O tempo na aldeia não obedece à linearidade apressada da vida urbana. Behzad, confinado a uma rotina de espera e pequenas interações, especialmente com o jovem Farzad, que o guia pelos caminhos e o auxilia com sua comunicação, é forçado a confrontar o ritmo intrínseco da existência rural. Através de longas tomadas, muitas vezes focando em paisagens ou em conversas quase inaudíveis, o cinema de Kiarostami transforma o ordinário em um espetáculo de sutilezas. Sons distantes de veículos, o balido das ovelhas, o canto de um galo – cada elemento auditivo adquire uma presença notável, preenchendo os vazios de uma narrativa que se desenrola no tempo presente.
A espera de Behzad transcende a mera antecipação de um evento mórbido; ela se torna uma meditação sobre a impermanência e a profunda interconexão entre vida e fim. A câmera de Kiarostami, quase invisível, captura a dignidade das pessoas simples e a beleza crua de um mundo onde a tradição molda cada gesto. Não há discursos grandiloquentes ou reviravoltas dramáticas. Em vez disso, o filme constrói seu impacto através da observação paciente de momentos que, por si só, revelam a essência da experiência humana. A busca por um sinal de celular em uma colina alta, a conversa com uma mulher que ordenha uma vaca no escuro de uma caverna – são fragmentos que, juntos, compõem um painel sensível sobre a passagem do tempo e a aceitação do fluxo da natureza. A obra sublinha a quietude como um campo fértil para a percepção de uma temporalidade outra, onde o agora se estende e a vida se manifesta em sua plenitude, independentemente do que se aguarda.

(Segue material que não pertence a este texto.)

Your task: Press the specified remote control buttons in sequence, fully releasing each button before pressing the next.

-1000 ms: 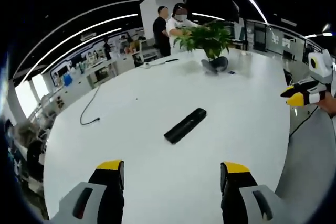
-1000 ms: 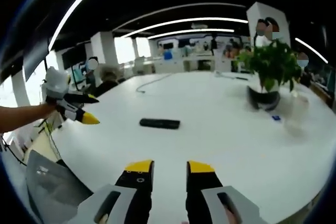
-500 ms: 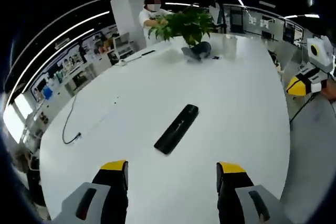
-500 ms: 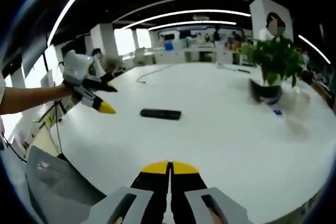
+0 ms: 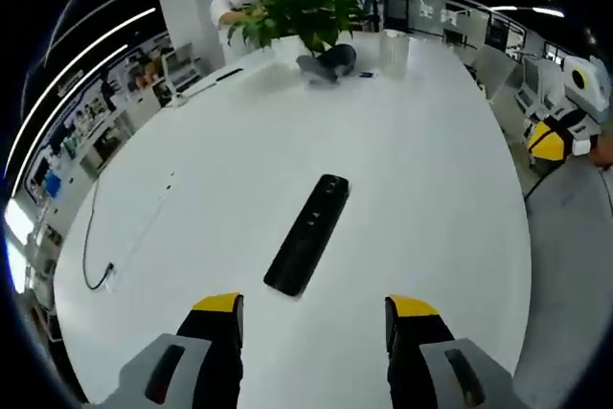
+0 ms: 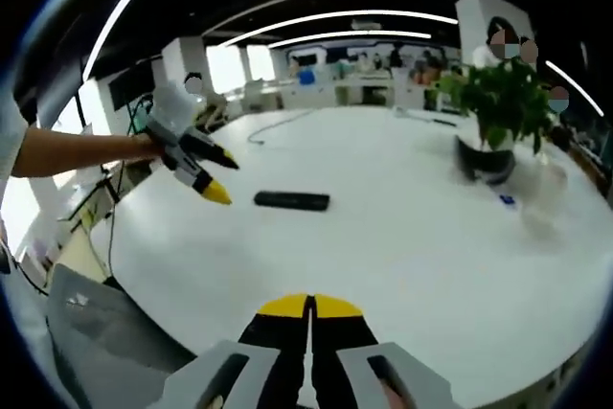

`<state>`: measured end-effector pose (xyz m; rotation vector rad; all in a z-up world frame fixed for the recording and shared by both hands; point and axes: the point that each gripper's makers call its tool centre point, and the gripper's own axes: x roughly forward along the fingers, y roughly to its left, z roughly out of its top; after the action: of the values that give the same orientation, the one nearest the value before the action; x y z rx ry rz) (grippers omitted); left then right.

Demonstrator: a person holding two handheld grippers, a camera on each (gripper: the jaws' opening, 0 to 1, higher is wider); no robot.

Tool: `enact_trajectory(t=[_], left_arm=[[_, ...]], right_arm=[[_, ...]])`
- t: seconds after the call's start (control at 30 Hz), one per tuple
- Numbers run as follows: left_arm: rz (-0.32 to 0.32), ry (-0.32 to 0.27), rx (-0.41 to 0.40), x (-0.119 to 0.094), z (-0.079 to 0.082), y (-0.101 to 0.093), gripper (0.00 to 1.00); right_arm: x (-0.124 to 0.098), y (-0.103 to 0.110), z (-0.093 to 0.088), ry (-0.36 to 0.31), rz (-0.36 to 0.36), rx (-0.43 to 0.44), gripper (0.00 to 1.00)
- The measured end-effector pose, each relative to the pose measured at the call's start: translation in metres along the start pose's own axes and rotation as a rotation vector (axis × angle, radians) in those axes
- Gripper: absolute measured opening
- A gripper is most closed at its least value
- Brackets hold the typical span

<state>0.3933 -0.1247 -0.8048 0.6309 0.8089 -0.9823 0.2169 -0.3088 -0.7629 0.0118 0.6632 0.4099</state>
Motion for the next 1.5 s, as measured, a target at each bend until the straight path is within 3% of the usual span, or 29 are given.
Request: enact_trajectory(t=[0.17, 0.33, 0.57, 0.8, 1.13, 1.27, 1.5], left_arm=[[-0.055, 0.039, 0.016, 0.011, 0.003, 0.005, 0.59], [-0.100, 0.116, 0.036, 0.023, -0.003, 0.014, 0.47], [-0.148, 0.150, 0.059, 0.038, -0.001, 0.016, 0.50], [-0.198, 0.212, 0.146, 0.053, -0.001, 0.015, 0.52], [-0.204, 0.274, 0.213, 0.063, -0.006, 0.019, 0.41], [-0.213, 0.306, 0.222, 0.066, -0.012, 0.023, 0.30], [-0.221, 0.321, 0.238, 0.070, -0.017, 0.022, 0.28]], right_arm=[[0.001, 0.000, -0.001, 0.009, 0.001, 0.000, 0.00], [0.001, 0.000, -0.002, 0.014, 0.004, 0.007, 0.00], [0.001, -0.001, -0.003, 0.018, -0.001, 0.013, 0.00], [0.001, -0.002, -0.003, 0.023, -0.001, 0.015, 0.00], [0.000, -0.002, -0.006, 0.029, -0.002, 0.020, 0.00], [0.000, -0.002, -0.006, 0.032, -0.003, 0.021, 0.00], [0.000, -0.003, -0.007, 0.034, -0.009, 0.022, 0.00]])
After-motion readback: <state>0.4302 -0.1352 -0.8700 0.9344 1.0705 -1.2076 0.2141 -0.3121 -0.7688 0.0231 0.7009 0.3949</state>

Nesse exercício de pura contemplação, ‘O Vento Nos Levará’ reafirma o lugar de Abbas Kiarostami como um dos grandes cineastas a decifrar a alma humana através da simplicidade. É uma experiência cinematográfica que privilegia a escuta e o olhar, oferecendo uma janela para uma realidade que pulsa em seu próprio ritmo, longe da frenética busca por sentido, mas saturada de existência. Um filme que permanece na memória não por sua trama, mas pela atmosfera, pelas sensações e pela profunda humanidade que emana de cada quadro, consolidando-se como um marco do cinema iraniano contemporâneo.